WHAT IS NEEDED
Lines with the word "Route": copy all of them from the entries below.

EXTRACTED RECORDS
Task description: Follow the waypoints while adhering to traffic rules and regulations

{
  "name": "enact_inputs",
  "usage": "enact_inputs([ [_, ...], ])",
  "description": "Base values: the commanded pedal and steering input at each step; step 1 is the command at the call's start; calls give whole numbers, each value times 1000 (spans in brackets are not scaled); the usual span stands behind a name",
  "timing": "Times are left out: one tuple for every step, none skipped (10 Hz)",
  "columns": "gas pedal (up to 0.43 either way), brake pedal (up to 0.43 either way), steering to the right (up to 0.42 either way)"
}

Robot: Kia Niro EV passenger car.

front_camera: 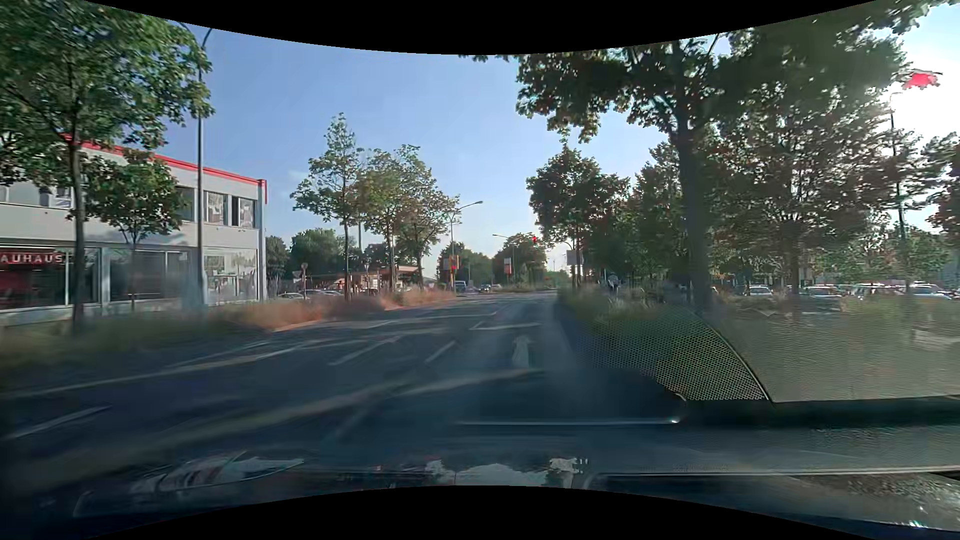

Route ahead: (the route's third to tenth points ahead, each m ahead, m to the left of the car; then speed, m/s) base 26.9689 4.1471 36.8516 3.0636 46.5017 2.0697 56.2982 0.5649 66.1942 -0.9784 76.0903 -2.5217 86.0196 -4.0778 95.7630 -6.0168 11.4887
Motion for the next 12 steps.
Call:
enact_inputs([
  [0, 165, 7],
  [0, 165, 7],
  [0, 165, 8],
  [0, 165, 9],
  [0, 171, 10],
  [0, 171, 10],
  [0, 177, 10],
  [0, 177, 11],
  [0, 183, 11],
  [0, 183, 12],
  [0, 183, 14],
  [0, 183, 15],
])
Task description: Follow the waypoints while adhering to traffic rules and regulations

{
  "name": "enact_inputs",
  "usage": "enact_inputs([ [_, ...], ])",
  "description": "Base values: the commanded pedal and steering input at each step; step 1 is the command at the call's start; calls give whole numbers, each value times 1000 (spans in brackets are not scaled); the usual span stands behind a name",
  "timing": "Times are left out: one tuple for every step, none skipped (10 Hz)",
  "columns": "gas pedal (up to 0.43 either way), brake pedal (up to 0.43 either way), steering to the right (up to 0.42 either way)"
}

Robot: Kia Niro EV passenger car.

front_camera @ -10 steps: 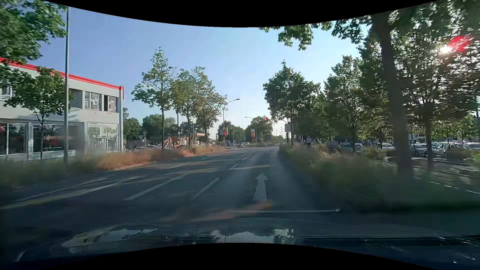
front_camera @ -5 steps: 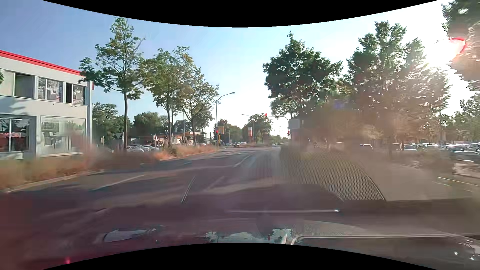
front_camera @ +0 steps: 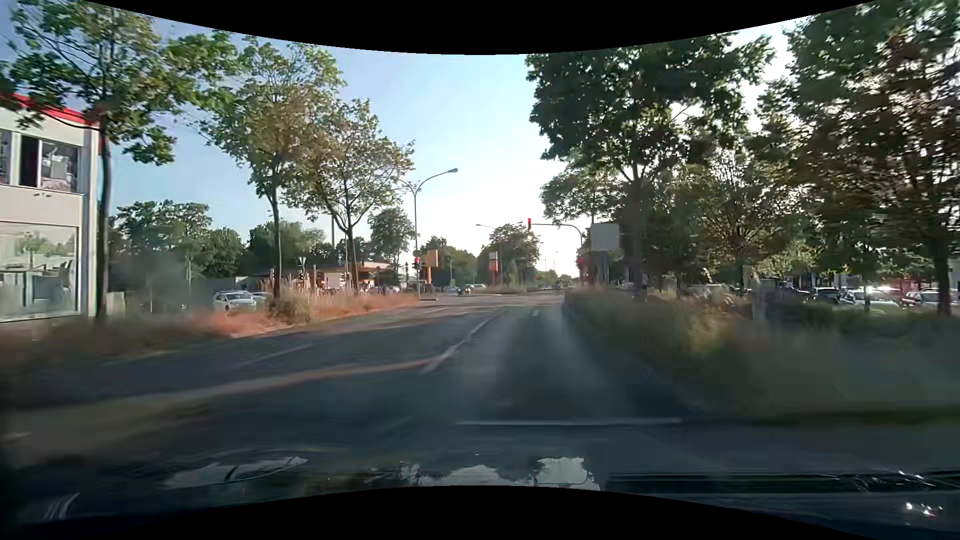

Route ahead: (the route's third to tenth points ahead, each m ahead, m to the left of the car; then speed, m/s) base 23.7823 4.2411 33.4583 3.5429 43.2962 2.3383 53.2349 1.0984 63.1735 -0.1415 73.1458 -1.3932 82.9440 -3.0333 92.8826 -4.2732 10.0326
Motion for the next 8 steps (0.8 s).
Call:
enact_inputs([
  [0, 183, 17],
  [0, 189, 18],
  [0, 201, 19],
  [0, 213, 19],
  [0, 213, 19],
  [0, 220, 19],
  [0, 220, 19],
  [0, 232, 19],
])
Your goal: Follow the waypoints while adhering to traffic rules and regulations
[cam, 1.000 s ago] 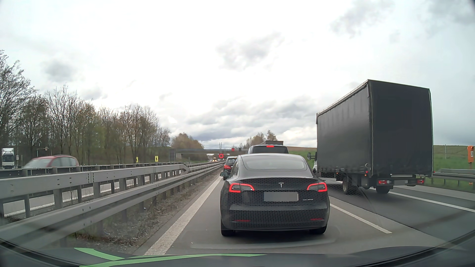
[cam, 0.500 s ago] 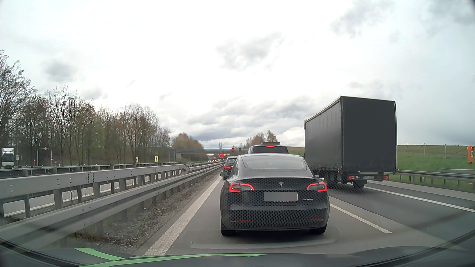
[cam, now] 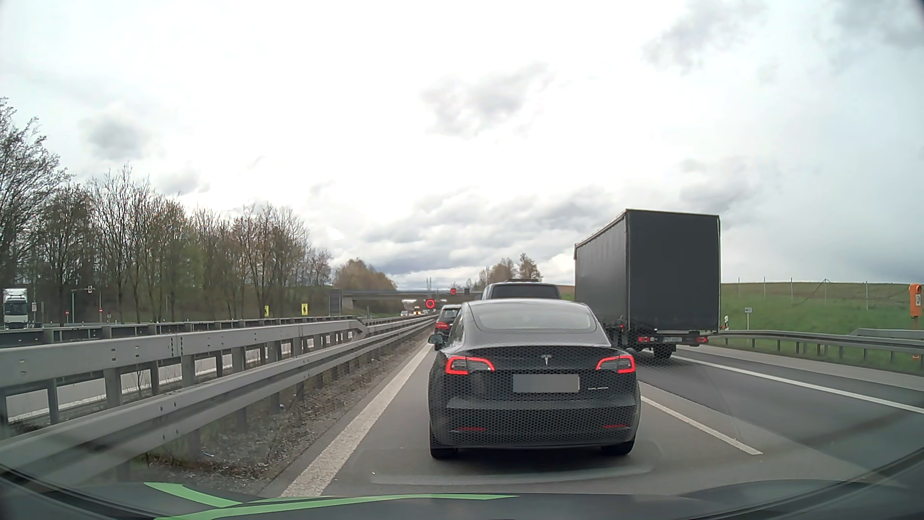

WRITTEN ANSWER
Route ahead: (the route's third to tenth points ahead, each m ahead, m to the left of the car; then speed, m/s) base 26.9689 4.1471 36.8516 3.0636 46.5017 2.0697 56.2982 0.5649 66.1942 -0.9784 76.0903 -2.5217 86.0196 -4.0778 95.7630 -6.0168 11.4887
Route ahead: (the route's third to tenth points ahead, each m ahead, m to the left of the car; then speed, m/s) base 23.7823 4.2411 33.4583 3.5429 43.2962 2.3383 53.2349 1.0984 63.1735 -0.1415 73.1458 -1.3932 82.9440 -3.0333 92.8826 -4.2732 10.0326

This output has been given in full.